5 HOT BOOKS: Climate Change in the Supreme Court, a "Fallen Woman," and More
/1. The Rule of Five: Making Climate History at the Supreme Court by Richard J. Lazarus (Belknap Press: An Imprint of Harvard University Press)
Harvard Law School professor Lazarus details the dynamics of a single case involving the regulation of greenhouse gas emissions in what he deems the Supreme Court’s “most significant environmental decision ever.” Drawing on his years teaching environmental and natural resources law as well as his own experience before the court, Lazarus tells the story of how a lawyer for a tiny environmental group took on the EPA, urging the regulation of carbon dioxide emissions under the Clean Air Act. The environmentalists’ smartly conceived and managed arguments in Massachusetts v. Environmental Protection Agency prevailed in a 5-4 high court ruling in 2007. In addition to his deep understanding of the legal and environmental issues, Lazarus ably captures the internal dynamics of the Court, recounting how Justice John Paul Stevens wrote the majority opinion in a way that won Justice Anthony Kennedy’s pivotal vote.
2. Thinking Inside the Box: Adventures with Crosswords and the Puzzling People Who Can’t Live Without Them by Adrienne Raphel (Penguin Press)
From its origin in 1913 in the New York World’s weekly color supplement “Fun” to a crossword-themed ocean crossing aboard the Queen Mary 2, Raphel investigates the crossword puzzle “from all sides.” She is a congenial, engaging tour guide through this engrossing world, which started with a diamond-shaped pattern with a doughnut hole at its center, and evolved from novelty to ritual.

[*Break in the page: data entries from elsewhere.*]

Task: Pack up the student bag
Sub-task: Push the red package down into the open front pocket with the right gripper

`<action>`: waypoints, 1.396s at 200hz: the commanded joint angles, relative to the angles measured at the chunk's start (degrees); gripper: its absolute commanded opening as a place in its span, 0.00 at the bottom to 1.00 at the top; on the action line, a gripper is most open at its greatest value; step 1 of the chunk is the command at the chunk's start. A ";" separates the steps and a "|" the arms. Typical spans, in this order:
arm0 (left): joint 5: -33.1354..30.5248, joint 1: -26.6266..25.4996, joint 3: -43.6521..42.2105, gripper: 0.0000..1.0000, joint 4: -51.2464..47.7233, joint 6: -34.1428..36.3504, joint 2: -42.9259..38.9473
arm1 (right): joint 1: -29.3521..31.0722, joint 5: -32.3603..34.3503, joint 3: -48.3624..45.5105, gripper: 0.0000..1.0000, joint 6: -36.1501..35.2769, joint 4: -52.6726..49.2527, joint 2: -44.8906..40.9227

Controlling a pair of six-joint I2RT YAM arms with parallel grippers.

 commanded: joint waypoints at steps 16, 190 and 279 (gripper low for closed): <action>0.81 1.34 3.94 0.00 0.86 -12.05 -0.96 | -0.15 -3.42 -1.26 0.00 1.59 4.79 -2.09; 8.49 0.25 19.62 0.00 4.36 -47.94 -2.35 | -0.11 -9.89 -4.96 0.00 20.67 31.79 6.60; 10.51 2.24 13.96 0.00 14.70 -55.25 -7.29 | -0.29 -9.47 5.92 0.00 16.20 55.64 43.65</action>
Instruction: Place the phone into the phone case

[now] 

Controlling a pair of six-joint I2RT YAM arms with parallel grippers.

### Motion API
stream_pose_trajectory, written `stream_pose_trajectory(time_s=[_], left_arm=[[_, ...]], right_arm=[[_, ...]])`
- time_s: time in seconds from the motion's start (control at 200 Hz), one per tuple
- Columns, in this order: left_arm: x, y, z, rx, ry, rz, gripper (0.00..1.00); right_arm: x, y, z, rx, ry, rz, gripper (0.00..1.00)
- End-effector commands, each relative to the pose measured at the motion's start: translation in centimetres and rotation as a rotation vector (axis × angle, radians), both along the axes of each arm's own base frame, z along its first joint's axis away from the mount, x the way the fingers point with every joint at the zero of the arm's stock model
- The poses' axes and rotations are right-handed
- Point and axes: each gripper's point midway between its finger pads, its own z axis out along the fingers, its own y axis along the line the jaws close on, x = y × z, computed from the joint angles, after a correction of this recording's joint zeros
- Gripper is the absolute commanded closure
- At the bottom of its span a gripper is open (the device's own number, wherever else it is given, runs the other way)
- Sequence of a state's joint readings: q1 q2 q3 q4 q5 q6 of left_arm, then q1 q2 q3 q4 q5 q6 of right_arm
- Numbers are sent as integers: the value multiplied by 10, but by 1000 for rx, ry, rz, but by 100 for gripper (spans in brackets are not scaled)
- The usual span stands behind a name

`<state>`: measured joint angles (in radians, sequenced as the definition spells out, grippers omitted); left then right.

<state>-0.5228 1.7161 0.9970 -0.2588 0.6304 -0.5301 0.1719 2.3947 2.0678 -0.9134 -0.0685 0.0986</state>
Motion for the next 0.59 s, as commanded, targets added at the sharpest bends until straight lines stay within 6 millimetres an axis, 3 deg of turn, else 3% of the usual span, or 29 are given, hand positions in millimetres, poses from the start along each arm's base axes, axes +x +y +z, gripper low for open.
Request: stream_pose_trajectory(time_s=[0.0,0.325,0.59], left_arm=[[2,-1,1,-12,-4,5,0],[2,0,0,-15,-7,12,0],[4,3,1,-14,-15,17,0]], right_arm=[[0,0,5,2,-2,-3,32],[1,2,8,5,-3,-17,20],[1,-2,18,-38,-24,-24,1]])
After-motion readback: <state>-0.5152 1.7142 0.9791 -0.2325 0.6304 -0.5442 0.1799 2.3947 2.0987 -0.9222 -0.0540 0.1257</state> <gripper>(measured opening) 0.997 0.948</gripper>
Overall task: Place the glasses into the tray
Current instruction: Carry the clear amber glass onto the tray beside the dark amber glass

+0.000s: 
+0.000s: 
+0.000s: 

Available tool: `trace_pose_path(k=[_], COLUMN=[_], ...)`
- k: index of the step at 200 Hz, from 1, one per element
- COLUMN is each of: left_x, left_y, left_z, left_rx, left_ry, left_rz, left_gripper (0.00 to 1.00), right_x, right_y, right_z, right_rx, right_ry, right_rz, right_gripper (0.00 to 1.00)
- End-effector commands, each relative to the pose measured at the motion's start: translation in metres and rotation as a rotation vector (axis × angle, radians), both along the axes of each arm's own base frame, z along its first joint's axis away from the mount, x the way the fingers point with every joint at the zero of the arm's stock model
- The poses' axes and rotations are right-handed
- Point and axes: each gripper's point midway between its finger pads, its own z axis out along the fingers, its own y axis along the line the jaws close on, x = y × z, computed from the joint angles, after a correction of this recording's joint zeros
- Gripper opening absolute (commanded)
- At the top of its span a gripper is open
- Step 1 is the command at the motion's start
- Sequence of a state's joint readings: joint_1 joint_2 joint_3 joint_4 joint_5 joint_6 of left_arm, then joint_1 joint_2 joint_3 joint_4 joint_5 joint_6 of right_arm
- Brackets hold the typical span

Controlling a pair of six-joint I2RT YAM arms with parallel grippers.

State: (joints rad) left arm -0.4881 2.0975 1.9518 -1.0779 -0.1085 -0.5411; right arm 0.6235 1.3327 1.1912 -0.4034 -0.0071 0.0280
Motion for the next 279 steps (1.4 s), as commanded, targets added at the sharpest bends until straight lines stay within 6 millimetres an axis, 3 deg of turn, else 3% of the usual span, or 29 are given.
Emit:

Raphel, who spent her childhood doing – and creating – puzzles, is a poet with a gift for language who makes a compelling argument that in the chaos of life, “solving a crossword puzzle gives you a sense of control: seeing where the letters lead you sets the mind free.”
3. Free Thinker: Sex, Suffrage, and the Extraordinary Life of Helen Hamilton Gardener by Kimberly A. Hamlin (W.W. Norton)
In her fascinating biography, Hamlin recovers a “fallen woman,” a school principal in Ohio ruined after a newspaper revealed her affair with a married man who happened to be superintendent. She reinvented herself, taking her lover’s grandmothers’ maiden names, Hamilton and Gardener; allied with “freethinker” Robert Ingersoll, known as “the great agnostic,” and became a public speaker, writer, and activist. Gardener challenged the idea that women’s brains were different from men’s, campaigned to raise the age of sexual consent to 18, and became an influential suffragist, playing a critical role in the passage of the 19th Amendment. Hamlin not only provides Helen Hamilton Gardener her place in history but also dramatizes the dynamics of the fight for suffrage.
4. The City We Became by N.K. Jemisin (Orbit)
From the cult favorite author of the Broken Earth novels, The City We Became is intended to be the first in a series by the three-time Hugo Award winner whose artful prose fuses science, fiction, and fantasy into a mythological mashup that tackles the issues of urban gentrification and conflict in the city. With a dynamic, multicultural cast, Jemisin’s novel features avatars for each of New York City’s boroughs who band together to battle the “woman in white,” which is an apt metaphor for the white supremacy overtaking the nation, in Jemisin’s brilliantly reimagined struggle for power in an iconic American city.
5. The Everlasting by Katy Simpson Smith (Harper)
This absorbing novel curves backward through centuries, from contemporary Rome to the Eternal City of 165. Smith, a talented historian and deft fiction writer, tells of violative love, iterations of faith, and echoes of freedom through a quartet of characters: a biologist father, a mixed-race princess, a 60-year-old monk, and a girl who defies her tormentors and worships Christ rather than pagan gods. Smith ingeniously hooks these narratives together with a relic that morphs over time, so The Everlasting becomes a symphonic and timeless story.